Vater Staat
Dank des hervorragend laufenden Auslandsgeschäfts hat die Deutsche Post DHL Group im Jahr 2022 ein Rekordergebnis in Höhe von 8,4 Milliarden Euro erwirtschaftet. Gleichzeitig mehren sich die Beschwerden über die Post im Inland und gegenwärtig zeichnet sich ein heftiger Arbeitskampf im Unternehmen ab – gestern sprach sich die Mehrheit der Verdi-Mitglieder in einer Urabstimmung für einen unbefristeten Streik aus.

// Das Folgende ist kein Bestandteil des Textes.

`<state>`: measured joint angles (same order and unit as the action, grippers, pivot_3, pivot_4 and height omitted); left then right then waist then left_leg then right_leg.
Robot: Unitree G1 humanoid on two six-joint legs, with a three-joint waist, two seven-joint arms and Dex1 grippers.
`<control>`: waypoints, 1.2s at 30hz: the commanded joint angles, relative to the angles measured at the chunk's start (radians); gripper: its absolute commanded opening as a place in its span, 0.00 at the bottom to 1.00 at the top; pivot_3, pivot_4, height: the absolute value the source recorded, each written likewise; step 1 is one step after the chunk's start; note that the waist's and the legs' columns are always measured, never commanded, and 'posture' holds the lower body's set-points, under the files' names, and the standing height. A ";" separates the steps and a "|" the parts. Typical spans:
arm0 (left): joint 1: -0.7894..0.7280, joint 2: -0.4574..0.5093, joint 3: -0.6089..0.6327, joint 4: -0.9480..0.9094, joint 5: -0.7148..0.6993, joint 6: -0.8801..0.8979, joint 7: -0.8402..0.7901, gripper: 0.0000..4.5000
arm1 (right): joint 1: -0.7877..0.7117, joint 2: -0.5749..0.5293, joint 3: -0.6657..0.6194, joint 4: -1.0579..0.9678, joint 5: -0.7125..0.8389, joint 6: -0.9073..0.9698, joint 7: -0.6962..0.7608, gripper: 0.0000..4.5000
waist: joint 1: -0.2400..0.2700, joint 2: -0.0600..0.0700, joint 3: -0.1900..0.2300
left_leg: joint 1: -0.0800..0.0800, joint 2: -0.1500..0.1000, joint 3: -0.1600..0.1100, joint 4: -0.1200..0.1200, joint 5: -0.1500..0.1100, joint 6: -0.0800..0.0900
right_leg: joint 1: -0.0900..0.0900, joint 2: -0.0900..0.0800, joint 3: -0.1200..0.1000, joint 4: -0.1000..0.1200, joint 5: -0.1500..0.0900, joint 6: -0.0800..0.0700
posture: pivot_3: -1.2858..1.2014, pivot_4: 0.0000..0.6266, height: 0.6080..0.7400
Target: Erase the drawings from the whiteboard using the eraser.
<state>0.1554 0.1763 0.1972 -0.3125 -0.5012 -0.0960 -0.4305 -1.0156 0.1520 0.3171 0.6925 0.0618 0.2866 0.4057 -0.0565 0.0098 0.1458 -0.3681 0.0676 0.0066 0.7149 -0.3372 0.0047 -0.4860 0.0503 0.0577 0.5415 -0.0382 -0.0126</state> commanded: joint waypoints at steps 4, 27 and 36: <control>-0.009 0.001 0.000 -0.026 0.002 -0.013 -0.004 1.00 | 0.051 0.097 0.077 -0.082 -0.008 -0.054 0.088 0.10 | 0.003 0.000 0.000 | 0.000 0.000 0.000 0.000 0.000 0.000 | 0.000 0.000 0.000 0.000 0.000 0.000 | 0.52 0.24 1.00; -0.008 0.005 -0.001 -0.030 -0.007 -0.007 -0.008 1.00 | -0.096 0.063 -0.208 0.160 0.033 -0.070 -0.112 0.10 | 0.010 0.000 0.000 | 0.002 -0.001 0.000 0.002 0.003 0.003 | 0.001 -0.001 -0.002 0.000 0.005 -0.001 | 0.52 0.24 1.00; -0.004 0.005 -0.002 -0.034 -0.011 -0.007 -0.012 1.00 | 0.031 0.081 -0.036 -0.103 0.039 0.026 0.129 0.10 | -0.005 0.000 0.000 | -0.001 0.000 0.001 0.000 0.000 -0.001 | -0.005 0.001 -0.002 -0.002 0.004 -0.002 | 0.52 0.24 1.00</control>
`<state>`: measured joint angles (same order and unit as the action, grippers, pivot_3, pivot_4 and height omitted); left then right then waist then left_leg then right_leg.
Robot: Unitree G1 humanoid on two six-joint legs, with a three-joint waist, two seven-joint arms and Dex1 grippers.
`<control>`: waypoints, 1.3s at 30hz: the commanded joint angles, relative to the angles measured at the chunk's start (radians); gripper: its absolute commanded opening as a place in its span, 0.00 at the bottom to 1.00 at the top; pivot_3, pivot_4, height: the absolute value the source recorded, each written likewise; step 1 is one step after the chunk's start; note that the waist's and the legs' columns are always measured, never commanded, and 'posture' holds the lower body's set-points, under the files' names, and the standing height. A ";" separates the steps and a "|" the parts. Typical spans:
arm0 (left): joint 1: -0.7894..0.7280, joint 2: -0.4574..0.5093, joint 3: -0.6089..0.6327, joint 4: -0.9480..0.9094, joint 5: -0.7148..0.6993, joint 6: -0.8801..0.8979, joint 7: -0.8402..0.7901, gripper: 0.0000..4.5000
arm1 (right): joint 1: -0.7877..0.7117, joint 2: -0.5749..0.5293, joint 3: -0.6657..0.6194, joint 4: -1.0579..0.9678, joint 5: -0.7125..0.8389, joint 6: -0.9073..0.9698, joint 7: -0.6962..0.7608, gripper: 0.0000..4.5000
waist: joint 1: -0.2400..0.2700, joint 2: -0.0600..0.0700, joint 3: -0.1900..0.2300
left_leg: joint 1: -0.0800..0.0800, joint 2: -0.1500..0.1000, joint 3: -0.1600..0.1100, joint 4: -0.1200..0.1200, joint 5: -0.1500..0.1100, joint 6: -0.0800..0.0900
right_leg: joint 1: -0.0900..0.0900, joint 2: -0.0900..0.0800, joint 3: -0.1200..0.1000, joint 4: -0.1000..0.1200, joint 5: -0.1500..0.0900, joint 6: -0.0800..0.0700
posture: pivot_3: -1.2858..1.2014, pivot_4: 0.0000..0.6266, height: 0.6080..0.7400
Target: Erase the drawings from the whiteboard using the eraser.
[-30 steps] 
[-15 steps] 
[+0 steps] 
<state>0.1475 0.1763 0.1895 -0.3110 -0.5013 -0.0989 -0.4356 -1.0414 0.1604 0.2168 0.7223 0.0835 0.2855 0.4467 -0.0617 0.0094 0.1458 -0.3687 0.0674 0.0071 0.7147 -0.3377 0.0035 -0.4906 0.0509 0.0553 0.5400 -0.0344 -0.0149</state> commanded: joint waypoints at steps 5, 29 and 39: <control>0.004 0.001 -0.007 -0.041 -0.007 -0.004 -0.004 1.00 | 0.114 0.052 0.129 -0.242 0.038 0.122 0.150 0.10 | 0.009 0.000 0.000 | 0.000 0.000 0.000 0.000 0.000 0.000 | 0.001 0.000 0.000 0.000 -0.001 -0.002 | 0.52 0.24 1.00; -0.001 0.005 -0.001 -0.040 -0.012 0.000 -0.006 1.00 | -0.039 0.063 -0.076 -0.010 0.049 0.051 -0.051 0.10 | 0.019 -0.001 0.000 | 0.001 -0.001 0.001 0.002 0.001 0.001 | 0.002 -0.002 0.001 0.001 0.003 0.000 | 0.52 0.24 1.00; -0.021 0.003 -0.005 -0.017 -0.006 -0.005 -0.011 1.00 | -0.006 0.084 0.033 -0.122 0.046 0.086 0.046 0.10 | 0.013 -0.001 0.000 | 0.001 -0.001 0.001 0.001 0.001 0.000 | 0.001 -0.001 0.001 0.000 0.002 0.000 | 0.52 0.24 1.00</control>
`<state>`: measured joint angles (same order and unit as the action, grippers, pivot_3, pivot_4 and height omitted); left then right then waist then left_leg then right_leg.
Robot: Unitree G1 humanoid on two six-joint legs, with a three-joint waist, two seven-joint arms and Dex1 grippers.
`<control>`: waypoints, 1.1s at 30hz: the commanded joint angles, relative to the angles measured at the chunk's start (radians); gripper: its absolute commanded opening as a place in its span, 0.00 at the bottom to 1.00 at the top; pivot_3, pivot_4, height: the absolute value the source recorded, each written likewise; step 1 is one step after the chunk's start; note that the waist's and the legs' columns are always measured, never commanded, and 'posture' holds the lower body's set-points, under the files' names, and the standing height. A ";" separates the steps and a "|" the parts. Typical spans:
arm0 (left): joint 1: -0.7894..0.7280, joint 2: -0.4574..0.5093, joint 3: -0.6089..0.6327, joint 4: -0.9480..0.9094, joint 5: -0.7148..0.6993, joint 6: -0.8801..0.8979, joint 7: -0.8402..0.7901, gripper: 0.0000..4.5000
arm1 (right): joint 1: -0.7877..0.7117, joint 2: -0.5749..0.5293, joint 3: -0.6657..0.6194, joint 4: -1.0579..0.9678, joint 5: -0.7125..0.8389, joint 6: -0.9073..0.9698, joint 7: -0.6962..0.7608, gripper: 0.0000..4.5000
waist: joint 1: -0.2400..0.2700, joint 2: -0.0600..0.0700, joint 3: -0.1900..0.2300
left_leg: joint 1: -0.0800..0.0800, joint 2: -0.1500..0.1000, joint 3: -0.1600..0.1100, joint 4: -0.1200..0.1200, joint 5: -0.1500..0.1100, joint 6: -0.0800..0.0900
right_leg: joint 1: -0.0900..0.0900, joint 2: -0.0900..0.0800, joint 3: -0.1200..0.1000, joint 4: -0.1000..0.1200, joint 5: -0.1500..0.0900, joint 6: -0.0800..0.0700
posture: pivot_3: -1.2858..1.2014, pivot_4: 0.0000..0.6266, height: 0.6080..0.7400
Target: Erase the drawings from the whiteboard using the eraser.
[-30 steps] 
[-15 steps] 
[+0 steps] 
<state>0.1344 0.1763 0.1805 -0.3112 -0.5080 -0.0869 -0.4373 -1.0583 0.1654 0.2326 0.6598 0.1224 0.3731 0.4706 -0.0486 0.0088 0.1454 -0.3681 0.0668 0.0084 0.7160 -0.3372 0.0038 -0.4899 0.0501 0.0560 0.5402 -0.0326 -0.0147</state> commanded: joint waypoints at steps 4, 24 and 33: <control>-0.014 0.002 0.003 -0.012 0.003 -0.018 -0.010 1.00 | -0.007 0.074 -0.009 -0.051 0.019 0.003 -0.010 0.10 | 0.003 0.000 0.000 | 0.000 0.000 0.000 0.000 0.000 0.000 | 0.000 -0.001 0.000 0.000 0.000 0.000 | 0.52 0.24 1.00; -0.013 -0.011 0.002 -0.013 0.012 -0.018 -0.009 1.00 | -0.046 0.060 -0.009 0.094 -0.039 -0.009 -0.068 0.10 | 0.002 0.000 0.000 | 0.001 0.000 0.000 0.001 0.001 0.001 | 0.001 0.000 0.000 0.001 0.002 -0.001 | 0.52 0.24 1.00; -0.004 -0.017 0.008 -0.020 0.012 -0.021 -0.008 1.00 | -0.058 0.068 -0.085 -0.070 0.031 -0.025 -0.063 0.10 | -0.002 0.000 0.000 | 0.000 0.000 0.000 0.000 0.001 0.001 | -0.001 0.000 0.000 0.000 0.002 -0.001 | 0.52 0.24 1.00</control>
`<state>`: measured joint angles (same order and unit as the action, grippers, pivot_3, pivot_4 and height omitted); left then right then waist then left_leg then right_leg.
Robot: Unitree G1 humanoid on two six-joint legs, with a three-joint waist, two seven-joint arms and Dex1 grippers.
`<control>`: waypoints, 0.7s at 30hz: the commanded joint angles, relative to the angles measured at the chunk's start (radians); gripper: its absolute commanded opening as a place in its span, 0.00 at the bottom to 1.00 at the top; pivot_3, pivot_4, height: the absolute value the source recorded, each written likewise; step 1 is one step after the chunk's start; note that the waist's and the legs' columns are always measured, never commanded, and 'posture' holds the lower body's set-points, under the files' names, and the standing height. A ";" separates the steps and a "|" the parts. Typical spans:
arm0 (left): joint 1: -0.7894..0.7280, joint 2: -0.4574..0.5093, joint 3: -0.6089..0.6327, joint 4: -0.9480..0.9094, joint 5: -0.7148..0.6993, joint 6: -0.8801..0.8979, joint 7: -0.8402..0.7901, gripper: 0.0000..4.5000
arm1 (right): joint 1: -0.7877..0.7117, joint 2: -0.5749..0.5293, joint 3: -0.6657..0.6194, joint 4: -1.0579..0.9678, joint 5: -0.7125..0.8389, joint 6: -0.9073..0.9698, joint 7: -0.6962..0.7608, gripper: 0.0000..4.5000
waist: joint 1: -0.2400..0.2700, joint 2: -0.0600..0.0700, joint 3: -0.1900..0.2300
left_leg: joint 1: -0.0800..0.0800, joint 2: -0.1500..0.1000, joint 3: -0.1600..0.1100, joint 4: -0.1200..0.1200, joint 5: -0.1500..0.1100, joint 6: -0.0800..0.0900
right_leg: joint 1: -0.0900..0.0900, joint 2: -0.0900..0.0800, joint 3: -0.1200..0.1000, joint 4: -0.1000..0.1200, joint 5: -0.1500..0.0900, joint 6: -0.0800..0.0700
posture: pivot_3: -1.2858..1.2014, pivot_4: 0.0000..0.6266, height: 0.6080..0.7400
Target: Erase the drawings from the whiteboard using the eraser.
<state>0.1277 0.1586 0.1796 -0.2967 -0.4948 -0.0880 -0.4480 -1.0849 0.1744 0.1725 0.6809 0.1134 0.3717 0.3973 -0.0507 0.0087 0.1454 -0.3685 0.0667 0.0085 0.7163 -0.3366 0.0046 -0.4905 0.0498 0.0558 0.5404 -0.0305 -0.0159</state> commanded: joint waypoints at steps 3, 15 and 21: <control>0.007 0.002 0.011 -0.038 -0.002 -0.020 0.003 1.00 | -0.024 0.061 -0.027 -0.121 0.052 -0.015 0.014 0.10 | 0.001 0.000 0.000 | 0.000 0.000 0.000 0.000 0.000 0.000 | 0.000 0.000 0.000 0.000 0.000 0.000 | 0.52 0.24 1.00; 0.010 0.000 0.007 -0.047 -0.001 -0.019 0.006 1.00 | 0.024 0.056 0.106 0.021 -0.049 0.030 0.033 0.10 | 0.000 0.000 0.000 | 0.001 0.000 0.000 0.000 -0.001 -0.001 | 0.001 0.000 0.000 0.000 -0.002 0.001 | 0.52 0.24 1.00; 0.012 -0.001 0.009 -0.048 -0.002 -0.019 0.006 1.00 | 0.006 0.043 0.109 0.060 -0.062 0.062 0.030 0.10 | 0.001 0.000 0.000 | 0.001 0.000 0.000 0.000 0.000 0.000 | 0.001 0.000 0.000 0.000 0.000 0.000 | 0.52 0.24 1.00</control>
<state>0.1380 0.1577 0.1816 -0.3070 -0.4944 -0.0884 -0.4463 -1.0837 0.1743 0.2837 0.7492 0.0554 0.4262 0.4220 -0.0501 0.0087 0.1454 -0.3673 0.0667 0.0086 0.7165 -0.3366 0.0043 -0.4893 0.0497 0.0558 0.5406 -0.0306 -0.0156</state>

Janine Wissler, die Vorsitzende der Partei Die Linke, hat für diese Problemkonstellation eine ebenso einfache wie überzeugende Lösung parat: die Post sollte wieder verstaatlicht werden! In der Tagesschau sagte sie: „Eine Post in öffentlicher Hand wäre gut für die Beschäftigten. Es wäre auch gut für uns alle, damit es nicht immer weiter Portoerhöhungen gibt und wir dafür bezahlen, dass andere gut verdienen, nämlich die Aktionäre.“ Außerdem, so führte sie weiter aus, gehöre alles das, was zur sogenannten öffentlichen Daseinsvorsorge zählt, ohnehin in öffentliche Hand.
Diese Argumentation hat nur eine einzige Schwäche – sie geht nicht weit genug! Denn es trifft ja wohl auf fast alle Unternehmen zu, daß die Leistungen oder Produkte, die sie bieten, immer teurer werden und die Eigentümer mit diesen Leistungen oder Produkten Geld verdienen.
Und wenn man den Begriff der öffentlichen Daseinsvorsorge beim Wort nimmt, läßt sich fragen, was gehört eigentlich nicht dazu? Hygieneartikel? Lebensmittel? Tiernahrung? Benzin? Bücher? Und wie verhält es sich mit dem Internet? Etwas pointiert formuliert: wenn die Zustellung (und Retour) von Amazon-Bestellungen zur öffentlichen Daseinsvorsorge gehört, dann ja wohl auch der Zugang zu warmer Kleidung im Winter und Deodorant im Sommer!
Kurzum, wir sollten den Vorschlag von Janine Wissler konsequent zu Ende denken und das alles, ja überhaupt alles verstaatlichen! Ja, auch das Internet – in anderen Ländern hat man mit dieser Art der Daseinsvorsorge und Fürsorge viele gute Erfahrungen gemacht.
Das Schöne ist, wir müssen das Verstaatlichungs-Rad gar nicht neu erfinden. Sicher, wir könnten uns auf die Bundespost besinnen, als sie noch in staatlicher Hand und der größte Arbeitgeber der Bundesrepublik war (1985 waren von den etwa 24,5 Millionen Erwerbstätigen allein 550.000 bei der Post beschäftigt) – doch wenn wir uns wirklich auf den Weg in eine bessere Welt machen wollen, müssen wir in anderen Dimensionen denken. Auf diesem Weg kann Frau Wissler ganz einfach in ihr Parteiarchiv hinabsteigen und sich dort zahlreiche Anregungen holen, was man alles verstaatlichen kann und wie man vorgeht, wenn einer sich partout diesem Fortschritt verweigern will.
In der Deutschen Demokratischen Republik nämlich war unter der weisen Führung der Sozialistischen Einheitspartei Deutschlands (SED), deren Nachfolgerin die PDS war, deren Nachfolgerin wiederum Die Linke ist, so ziemlich alles verstaatlicht – und mit welch durchschlagendem Erfolg!
Wie jeder weiß, war die DDR ein glänzend funktionierendes, unglaublich prosperierendes und überhaupt so derartig lebenswertes Stück Erde, daß ihre Bewohner sogar einen Schutzwall errichten mußten, um zu verhindern, daß die Ausgebeuteten des Westens nicht allesamt über die Grenze stürmten.